- What is being asked: The following data is to be repeated exactly, its pictures excluded.

- Records:
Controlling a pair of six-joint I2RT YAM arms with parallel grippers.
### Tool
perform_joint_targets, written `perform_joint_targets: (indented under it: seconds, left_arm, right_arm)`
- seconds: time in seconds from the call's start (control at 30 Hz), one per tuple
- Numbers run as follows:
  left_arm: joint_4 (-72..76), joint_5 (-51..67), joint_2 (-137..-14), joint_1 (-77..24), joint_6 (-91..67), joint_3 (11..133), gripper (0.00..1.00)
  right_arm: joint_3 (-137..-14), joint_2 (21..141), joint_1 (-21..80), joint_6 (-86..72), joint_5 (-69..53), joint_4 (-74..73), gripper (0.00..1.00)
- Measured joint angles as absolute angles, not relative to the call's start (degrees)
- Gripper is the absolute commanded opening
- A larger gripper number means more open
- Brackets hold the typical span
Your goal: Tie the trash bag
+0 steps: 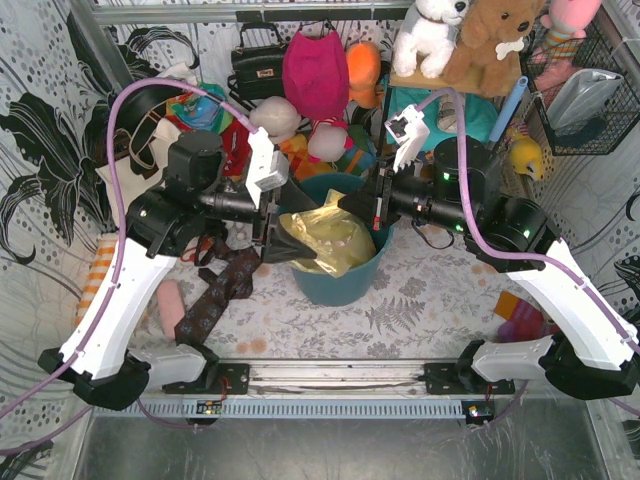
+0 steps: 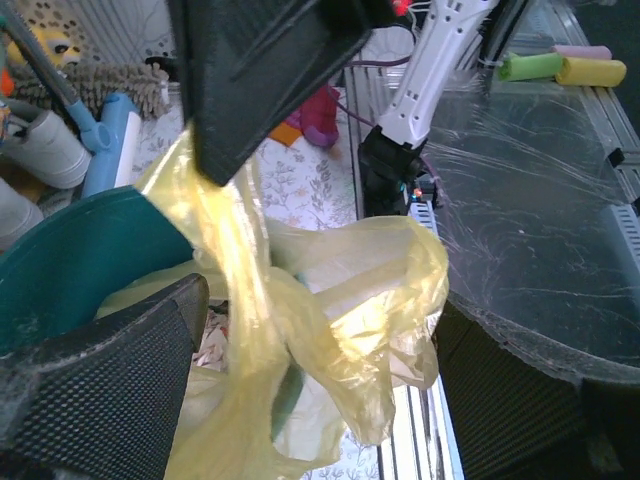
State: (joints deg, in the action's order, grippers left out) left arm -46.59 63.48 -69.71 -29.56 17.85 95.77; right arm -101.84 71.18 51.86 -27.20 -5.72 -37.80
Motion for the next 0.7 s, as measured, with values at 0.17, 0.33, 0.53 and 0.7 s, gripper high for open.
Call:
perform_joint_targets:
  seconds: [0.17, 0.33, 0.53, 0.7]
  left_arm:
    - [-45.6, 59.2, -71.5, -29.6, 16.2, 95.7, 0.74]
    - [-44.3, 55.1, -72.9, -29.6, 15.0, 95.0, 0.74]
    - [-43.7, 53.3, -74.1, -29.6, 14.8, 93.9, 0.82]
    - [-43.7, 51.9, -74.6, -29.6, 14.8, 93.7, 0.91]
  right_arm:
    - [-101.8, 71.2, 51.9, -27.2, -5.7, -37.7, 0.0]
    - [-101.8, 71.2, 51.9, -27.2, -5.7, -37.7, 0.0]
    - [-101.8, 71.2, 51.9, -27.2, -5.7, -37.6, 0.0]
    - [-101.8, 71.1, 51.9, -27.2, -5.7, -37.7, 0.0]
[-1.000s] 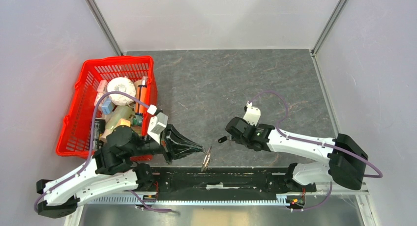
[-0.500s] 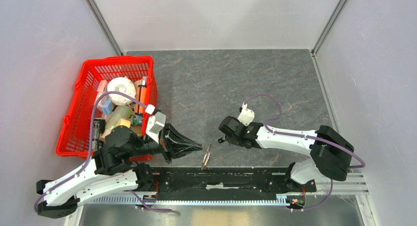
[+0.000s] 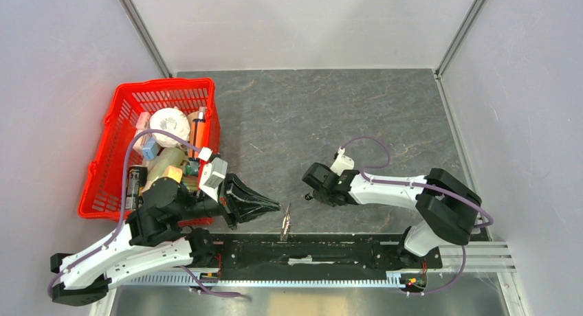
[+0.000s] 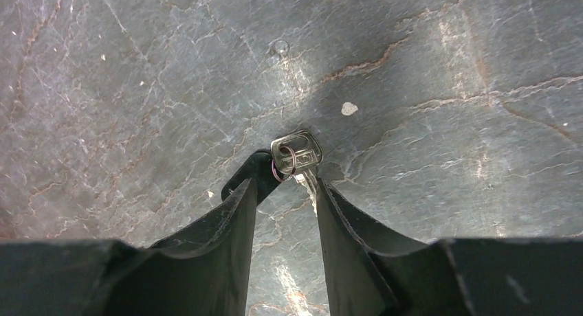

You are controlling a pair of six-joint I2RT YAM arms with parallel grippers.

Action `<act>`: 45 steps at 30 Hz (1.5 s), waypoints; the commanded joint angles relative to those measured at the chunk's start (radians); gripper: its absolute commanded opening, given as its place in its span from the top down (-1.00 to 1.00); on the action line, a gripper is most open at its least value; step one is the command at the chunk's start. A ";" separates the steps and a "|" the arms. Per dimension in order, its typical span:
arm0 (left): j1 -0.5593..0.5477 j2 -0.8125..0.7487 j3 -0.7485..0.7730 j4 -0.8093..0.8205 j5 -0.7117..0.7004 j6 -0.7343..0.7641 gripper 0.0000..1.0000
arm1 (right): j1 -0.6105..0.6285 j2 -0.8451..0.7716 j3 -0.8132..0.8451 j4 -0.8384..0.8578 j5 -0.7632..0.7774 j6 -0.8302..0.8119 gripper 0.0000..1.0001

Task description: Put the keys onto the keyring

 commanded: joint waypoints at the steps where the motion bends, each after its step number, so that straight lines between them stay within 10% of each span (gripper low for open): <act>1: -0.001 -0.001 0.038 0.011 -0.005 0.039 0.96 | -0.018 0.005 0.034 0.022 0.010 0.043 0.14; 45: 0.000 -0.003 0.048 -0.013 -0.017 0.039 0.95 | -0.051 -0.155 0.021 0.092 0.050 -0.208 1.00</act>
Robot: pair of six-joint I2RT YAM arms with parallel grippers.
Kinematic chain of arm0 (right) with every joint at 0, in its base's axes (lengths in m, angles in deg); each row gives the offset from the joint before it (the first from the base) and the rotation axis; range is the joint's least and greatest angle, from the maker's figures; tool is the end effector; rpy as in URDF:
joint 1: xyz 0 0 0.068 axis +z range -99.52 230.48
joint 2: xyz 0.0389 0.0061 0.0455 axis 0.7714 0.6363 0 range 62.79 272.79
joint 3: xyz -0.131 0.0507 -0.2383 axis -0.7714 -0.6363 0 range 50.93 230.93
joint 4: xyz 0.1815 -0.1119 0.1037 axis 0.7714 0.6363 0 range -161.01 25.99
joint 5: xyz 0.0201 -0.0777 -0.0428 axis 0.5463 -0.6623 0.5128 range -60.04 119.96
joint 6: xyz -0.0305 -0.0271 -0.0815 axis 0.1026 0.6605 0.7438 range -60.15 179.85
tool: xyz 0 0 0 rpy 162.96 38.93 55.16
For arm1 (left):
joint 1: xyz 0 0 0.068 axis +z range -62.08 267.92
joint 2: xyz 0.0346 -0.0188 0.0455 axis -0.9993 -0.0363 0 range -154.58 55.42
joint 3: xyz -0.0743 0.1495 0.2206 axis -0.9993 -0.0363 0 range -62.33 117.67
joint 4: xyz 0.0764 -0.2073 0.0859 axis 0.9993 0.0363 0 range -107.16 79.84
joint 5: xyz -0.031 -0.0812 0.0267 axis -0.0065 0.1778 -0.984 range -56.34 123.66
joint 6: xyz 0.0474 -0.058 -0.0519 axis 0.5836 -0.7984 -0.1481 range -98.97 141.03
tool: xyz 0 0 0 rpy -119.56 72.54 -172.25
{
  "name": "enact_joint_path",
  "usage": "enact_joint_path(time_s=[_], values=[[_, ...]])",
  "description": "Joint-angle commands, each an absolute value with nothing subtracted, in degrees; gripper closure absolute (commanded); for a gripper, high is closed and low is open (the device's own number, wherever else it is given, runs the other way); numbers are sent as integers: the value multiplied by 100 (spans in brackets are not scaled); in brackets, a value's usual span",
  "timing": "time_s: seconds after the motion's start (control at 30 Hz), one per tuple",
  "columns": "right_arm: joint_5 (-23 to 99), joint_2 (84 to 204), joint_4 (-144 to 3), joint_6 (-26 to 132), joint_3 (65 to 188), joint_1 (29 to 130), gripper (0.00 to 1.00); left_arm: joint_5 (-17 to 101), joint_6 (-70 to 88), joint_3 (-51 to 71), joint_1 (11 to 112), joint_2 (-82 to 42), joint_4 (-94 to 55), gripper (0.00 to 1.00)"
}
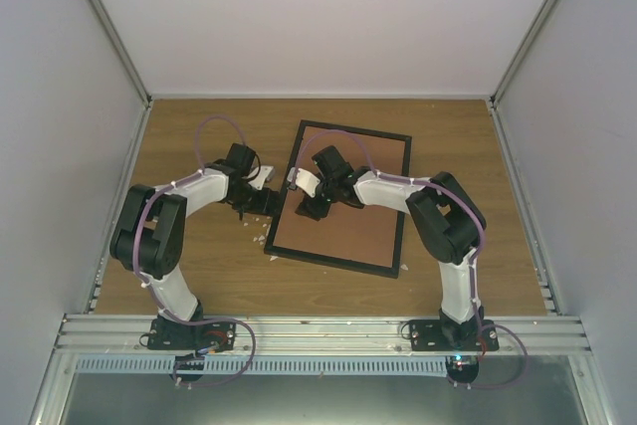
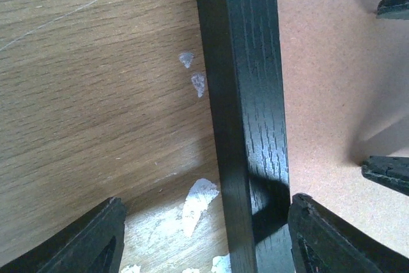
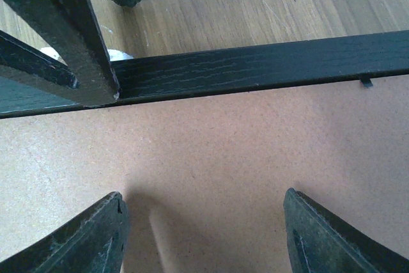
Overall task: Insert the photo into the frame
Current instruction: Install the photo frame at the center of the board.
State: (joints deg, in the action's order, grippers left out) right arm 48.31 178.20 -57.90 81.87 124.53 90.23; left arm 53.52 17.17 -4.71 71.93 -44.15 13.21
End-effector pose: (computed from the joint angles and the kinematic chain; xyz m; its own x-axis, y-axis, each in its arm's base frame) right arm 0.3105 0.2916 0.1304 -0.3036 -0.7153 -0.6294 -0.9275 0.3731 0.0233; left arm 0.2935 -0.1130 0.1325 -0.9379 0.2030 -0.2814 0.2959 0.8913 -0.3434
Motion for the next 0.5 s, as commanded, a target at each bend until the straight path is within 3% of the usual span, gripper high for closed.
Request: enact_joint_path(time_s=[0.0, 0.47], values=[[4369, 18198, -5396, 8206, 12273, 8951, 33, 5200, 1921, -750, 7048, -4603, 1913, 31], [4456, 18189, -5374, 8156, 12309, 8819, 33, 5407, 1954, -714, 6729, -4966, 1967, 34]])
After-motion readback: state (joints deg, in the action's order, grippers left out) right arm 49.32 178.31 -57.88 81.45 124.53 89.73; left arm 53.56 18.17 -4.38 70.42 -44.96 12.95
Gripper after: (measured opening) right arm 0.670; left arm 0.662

- Answer to the problem:
Controlling a pair of six-joint I2RT YAM arms with parallel grippers.
### Tool
perform_joint_targets, written `perform_joint_targets: (indented under it: seconds, left_arm, right_arm)`
- seconds: time in seconds from the call's start (control at 30 Hz), one per tuple
- Numbers run as follows:
  left_arm: joint_4 (-72..76), joint_5 (-51..67), joint_2 (-137..-14), joint_1 (-77..24), joint_6 (-91..67), joint_3 (11..133), gripper (0.00..1.00)
  right_arm: joint_3 (-137..-14), joint_2 (21..141), joint_1 (-21..80), joint_6 (-86..72), joint_5 (-69..53), joint_4 (-74..73), gripper (0.00..1.00)
- Measured joint angles as absolute angles, not relative to the call's start (degrees)
- Gripper is the absolute commanded opening
- A larger gripper number means more open
- Brackets hold the typical span
Your goal: Tie the trash bag
+0 steps: 
+0 steps: 
State: (joints deg, in the action's order, grippers left out) left arm -46.59 63.48 -69.71 -29.56 17.85 95.77; right arm -101.84 71.18 51.86 -27.20 -5.72 -37.80
Motion for the next 0.7 s, as measured, with values at 0.17, 0.33, 0.53 and 0.7 s, gripper high for open.
Call:
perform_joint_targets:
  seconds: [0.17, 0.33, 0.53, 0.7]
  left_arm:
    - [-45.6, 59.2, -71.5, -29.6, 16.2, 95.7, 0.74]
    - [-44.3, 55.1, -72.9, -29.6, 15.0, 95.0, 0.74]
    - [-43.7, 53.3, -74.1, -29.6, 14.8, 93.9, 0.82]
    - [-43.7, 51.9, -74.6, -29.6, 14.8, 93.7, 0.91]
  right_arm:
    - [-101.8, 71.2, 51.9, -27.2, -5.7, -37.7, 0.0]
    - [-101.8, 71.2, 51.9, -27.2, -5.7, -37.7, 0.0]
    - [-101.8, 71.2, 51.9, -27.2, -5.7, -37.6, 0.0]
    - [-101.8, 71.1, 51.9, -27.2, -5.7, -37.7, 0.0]
[-1.000s] 
[-0.500s] 
[+0.000s] 
[+0.000s] 

You are controlling a pair of six-joint I2RT YAM arms with parallel grippers.

Action `<act>`: 45 steps at 30 Hz (1.5 s), waypoints; the commanded joint angles relative to those measured at the chunk's start (radians); gripper: its absolute commanded opening, given as its place in its span from the top down (-1.00 to 1.00); on the action line, a gripper is most open at its least value; step one is the command at the chunk's start. A ";" separates the steps and a "|" the arms. Per dimension in order, its typical span:
arm0 (left): j1 -0.5593..0.5477 j2 -0.8125..0.7487 j3 -0.7485..0.7730 j4 -0.8093..0.8205 j5 -0.7117..0.7004 j6 -0.7343..0.7641 gripper 0.0000..1.0000
arm1 (right): j1 -0.6105..0.6285 j2 -0.8451..0.7716 j3 -0.8132..0.8451 j4 -0.8384..0.8578 j5 -0.7632..0.7774 j6 -0.8302..0.8119 gripper 0.0000..1.0001

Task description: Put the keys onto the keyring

 commanded: joint waypoints at the steps where the motion bends, each after its step number, so that straight lines between them stay within 10% of each span (gripper low for open): <act>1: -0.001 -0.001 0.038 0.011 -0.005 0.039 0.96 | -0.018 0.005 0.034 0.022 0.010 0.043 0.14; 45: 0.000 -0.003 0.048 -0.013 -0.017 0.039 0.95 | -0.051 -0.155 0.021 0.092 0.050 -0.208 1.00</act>
Robot: pair of six-joint I2RT YAM arms with parallel grippers.
Kinematic chain of arm0 (right) with every joint at 0, in its base's axes (lengths in m, angles in deg); each row gives the offset from the joint before it (the first from the base) and the rotation axis; range is the joint's least and greatest angle, from the maker's figures; tool is the end effector; rpy as in URDF:
joint 1: xyz 0 0 0.068 axis +z range -99.52 230.48
joint 2: xyz 0.0389 0.0061 0.0455 axis 0.7714 0.6363 0 range 62.79 272.79
joint 3: xyz -0.131 0.0507 -0.2383 axis -0.7714 -0.6363 0 range 50.93 230.93
joint 4: xyz 0.1815 -0.1119 0.1037 axis 0.7714 0.6363 0 range -161.01 25.99
joint 5: xyz 0.0201 -0.0777 -0.0428 axis 0.5463 -0.6623 0.5128 range -60.04 119.96
joint 6: xyz -0.0305 -0.0271 -0.0815 axis 0.1026 0.6605 0.7438 range -60.15 179.85
tool: xyz 0 0 0 rpy 162.96 38.93 55.16
For arm1 (left):
joint 1: xyz 0 0 0.068 axis +z range -62.08 267.92
joint 2: xyz 0.0346 -0.0188 0.0455 axis -0.9993 -0.0363 0 range -154.58 55.42
joint 3: xyz -0.0743 0.1495 0.2206 axis -0.9993 -0.0363 0 range -62.33 117.67
joint 4: xyz 0.0764 -0.2073 0.0859 axis 0.9993 0.0363 0 range -107.16 79.84
joint 5: xyz -0.031 -0.0812 0.0267 axis -0.0065 0.1778 -0.984 range -56.34 123.66
joint 6: xyz 0.0474 -0.058 -0.0519 axis 0.5836 -0.7984 -0.1481 range -98.97 141.03
tool: xyz 0 0 0 rpy -119.56 72.54 -172.25
{
  "name": "enact_joint_path",
  "usage": "enact_joint_path(time_s=[_], values=[[_, ...]])",
  "description": "Joint-angle commands, each an absolute value with nothing subtracted, in degrees; gripper closure absolute (commanded); for a gripper, high is closed and low is open (the device's own number, wherever else it is given, runs the other way); numbers are sent as integers: the value multiplied by 100 (spans in brackets are not scaled); in brackets, a value's usual span",
  "timing": "time_s: seconds after the motion's start (control at 30 Hz), one per tuple",
  "columns": "right_arm: joint_5 (-23 to 99), joint_2 (84 to 204), joint_4 (-144 to 3), joint_6 (-26 to 132), joint_3 (65 to 188), joint_1 (29 to 130), gripper (0.00 to 1.00); left_arm: joint_5 (-17 to 101), joint_6 (-70 to 88), joint_3 (-51 to 71), joint_1 (11 to 112), joint_2 (-82 to 42), joint_4 (-94 to 55), gripper (0.00 to 1.00)"
}
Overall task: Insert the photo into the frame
Current instruction: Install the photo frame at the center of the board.
State: (joints deg, in the action's order, grippers left out) right arm 48.31 178.20 -57.90 81.87 124.53 90.23; left arm 53.52 17.17 -4.71 71.93 -44.15 13.21
End-effector pose: (computed from the joint angles and the kinematic chain; xyz m; its own x-axis, y-axis, each in its arm's base frame) right arm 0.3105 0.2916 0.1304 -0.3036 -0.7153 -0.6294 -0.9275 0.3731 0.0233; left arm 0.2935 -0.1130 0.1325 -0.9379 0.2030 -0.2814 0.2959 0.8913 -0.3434
Motion for the next 0.5 s, as commanded, a target at each bend until the straight path is within 3% of the usual span, gripper high for closed.
Request: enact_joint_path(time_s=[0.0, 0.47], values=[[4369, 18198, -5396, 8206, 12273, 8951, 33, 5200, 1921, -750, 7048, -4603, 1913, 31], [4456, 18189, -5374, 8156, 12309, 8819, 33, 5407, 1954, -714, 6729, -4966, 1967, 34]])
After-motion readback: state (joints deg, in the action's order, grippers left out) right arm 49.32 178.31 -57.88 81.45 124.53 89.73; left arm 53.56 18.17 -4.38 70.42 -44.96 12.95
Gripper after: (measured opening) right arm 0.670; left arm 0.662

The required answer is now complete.